“Well, you know, I should be much easier in my mind if you would dress me now, because perhaps our clock’s wrong, or p’r’aps when you begin dressing me you’ll find some buttons off or something, and then there’ll be a lot of time wasted sewing them on; or p’r’aps you won’t be able to find my clean stockings or something and then while you’re looking for it Charley might come, and if he sees I’m not ready he mightn’t wait for me.”
“Oh, dear!” said Nora, pretending to be alarmed at this appalling list of possibilities. “I suppose it will be safer to dress you at once. It’s very evident you won’t let me have much peace until it is done, but mind when you’re dressed you’ll have to sit down quietly and wait till he comes, because I don’t want the trouble of dressing you twice.”
“Oh, I don’t mind sitting still,” returned Frankie, loftily. “That’s very easy.
“I don’t mind having to take care of my clothes,” said Frankie as his mother—having washed and dressed him, was putting the finishing touches to his hair, brushing and combing and curling the long yellow locks into ringlets round her fingers, “the only thing I don’t like is having my hair done.
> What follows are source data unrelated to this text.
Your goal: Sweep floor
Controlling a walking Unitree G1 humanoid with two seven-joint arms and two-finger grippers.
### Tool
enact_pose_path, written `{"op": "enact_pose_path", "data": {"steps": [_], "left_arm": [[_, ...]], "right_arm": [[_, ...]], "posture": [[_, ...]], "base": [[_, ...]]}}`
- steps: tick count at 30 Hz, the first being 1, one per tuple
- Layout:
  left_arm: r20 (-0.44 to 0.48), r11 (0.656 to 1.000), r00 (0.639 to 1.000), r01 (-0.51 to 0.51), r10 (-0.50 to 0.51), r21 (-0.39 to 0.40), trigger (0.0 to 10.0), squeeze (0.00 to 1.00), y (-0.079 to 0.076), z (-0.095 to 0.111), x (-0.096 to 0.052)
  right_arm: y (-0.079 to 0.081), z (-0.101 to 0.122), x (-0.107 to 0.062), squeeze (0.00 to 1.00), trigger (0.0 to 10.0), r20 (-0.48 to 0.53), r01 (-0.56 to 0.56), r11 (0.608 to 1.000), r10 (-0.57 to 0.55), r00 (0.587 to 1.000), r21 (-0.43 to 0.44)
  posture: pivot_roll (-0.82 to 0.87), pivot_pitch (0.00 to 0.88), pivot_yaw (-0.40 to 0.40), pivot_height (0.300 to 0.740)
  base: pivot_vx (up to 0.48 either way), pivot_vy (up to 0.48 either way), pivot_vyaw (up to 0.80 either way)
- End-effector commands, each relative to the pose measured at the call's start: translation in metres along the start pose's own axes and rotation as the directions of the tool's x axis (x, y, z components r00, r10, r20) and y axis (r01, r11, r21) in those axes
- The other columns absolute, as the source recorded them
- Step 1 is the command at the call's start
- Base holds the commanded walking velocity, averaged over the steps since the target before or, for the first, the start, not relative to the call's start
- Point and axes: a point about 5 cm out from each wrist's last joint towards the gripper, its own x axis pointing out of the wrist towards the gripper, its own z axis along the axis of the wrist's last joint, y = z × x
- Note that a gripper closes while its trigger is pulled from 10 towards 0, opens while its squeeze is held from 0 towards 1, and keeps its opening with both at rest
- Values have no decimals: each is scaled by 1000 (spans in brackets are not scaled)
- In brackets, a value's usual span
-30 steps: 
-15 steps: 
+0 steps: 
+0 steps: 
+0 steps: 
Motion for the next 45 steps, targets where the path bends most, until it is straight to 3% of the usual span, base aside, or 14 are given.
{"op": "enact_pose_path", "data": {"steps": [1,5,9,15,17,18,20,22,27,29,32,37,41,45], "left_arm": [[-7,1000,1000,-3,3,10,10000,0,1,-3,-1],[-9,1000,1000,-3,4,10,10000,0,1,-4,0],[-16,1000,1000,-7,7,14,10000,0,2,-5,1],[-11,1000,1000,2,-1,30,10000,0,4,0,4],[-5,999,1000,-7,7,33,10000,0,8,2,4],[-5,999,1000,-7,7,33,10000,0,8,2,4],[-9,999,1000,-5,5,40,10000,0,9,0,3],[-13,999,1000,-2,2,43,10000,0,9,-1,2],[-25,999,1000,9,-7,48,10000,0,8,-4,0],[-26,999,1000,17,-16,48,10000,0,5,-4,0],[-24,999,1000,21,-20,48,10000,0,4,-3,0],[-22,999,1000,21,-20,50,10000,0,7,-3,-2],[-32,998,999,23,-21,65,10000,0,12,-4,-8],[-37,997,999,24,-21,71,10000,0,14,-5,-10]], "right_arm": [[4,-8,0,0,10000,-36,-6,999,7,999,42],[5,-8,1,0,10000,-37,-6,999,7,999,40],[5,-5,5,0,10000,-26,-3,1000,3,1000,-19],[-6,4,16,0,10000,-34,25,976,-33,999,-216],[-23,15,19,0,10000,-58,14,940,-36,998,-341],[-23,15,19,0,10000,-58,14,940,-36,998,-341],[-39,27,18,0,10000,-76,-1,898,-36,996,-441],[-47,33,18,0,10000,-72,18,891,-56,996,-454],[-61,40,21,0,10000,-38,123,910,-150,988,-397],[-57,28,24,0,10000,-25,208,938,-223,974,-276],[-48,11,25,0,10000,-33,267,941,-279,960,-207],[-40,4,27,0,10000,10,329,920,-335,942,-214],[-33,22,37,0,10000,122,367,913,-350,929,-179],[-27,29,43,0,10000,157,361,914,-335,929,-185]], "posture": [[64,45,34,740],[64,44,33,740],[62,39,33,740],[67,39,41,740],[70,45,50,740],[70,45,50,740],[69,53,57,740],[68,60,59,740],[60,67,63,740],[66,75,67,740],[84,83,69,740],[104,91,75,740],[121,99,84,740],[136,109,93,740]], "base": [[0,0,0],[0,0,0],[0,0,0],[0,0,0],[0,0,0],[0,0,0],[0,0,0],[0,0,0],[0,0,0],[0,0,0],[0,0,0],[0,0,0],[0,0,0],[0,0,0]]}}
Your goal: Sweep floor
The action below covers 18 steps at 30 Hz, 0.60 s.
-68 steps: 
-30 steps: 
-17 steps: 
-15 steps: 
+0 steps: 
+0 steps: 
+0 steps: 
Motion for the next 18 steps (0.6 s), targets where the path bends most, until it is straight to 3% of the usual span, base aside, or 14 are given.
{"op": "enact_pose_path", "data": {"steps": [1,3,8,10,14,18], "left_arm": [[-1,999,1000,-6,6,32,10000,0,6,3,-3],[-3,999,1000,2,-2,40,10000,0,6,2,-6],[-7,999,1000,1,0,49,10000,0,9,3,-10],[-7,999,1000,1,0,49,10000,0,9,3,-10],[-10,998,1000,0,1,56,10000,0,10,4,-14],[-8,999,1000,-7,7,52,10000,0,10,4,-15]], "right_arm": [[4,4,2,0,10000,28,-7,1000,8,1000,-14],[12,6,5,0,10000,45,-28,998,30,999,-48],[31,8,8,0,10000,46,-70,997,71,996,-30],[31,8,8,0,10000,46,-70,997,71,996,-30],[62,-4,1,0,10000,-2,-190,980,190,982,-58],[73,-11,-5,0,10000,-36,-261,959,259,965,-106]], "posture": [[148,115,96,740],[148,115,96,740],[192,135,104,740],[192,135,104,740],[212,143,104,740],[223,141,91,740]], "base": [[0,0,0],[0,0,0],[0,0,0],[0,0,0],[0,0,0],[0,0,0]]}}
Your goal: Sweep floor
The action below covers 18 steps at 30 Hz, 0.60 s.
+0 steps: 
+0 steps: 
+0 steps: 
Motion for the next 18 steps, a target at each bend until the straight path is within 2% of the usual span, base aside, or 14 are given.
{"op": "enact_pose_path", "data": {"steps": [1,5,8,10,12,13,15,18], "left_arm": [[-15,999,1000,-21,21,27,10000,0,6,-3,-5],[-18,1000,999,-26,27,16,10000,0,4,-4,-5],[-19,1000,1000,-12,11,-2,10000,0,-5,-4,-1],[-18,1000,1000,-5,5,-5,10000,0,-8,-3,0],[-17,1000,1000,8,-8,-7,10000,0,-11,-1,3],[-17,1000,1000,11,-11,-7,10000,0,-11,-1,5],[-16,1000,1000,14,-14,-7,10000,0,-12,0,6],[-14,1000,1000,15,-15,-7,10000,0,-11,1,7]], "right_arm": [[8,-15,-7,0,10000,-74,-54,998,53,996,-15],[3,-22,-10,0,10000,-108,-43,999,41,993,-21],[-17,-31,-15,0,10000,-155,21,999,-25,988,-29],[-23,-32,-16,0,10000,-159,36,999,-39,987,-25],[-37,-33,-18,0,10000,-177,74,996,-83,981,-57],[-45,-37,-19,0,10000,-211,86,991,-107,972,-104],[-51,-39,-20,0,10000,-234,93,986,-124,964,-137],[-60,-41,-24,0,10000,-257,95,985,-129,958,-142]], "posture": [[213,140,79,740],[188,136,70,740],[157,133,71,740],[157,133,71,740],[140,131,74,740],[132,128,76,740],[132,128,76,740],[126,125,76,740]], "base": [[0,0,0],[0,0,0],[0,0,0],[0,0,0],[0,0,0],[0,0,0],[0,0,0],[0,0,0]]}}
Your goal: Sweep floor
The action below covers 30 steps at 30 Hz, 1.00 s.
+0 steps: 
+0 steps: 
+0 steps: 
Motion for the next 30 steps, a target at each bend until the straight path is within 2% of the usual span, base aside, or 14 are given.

You know all these curls are quite unnecessary. I’m sure it would save you a lot of trouble if you wouldn’t mind cutting them off.”
Nora did not answer: somehow or other she was unwilling to comply with this often-repeated entreaty. It seemed to her that when this hair was cut off the child would have become a different individual—more separate and independent.
“If you don’t want to cut it off for your own sake, you might do it for my sake, because I think it’s the reason some of the big boys don’t want to play with me, and some of them shout after me and say I’m a girl, and sometimes they sneak up behind me and pull it. Only yesterday I had to have a fight with a boy for doing it: and even Charley Linden laughs at me, and he’s my best friend—except you and Dad of course.
“Why don’t you cut it off, Mum?”
“I am going to cut it as I promised you, after your next birthday.”
“Then I shall be jolly glad when it comes. Won’t you? Why, what’s the matter, Mum? What are you crying for?” Frankie was so concerned that he began to cry also, wondering if he had done or said something wrong. He kissed her repeatedly, stroking her face with his hand. “What’s the matter, Mother?”
“I was thinking that when you’re over seven and you’ve had your hair cut short you won’t be a baby any more.”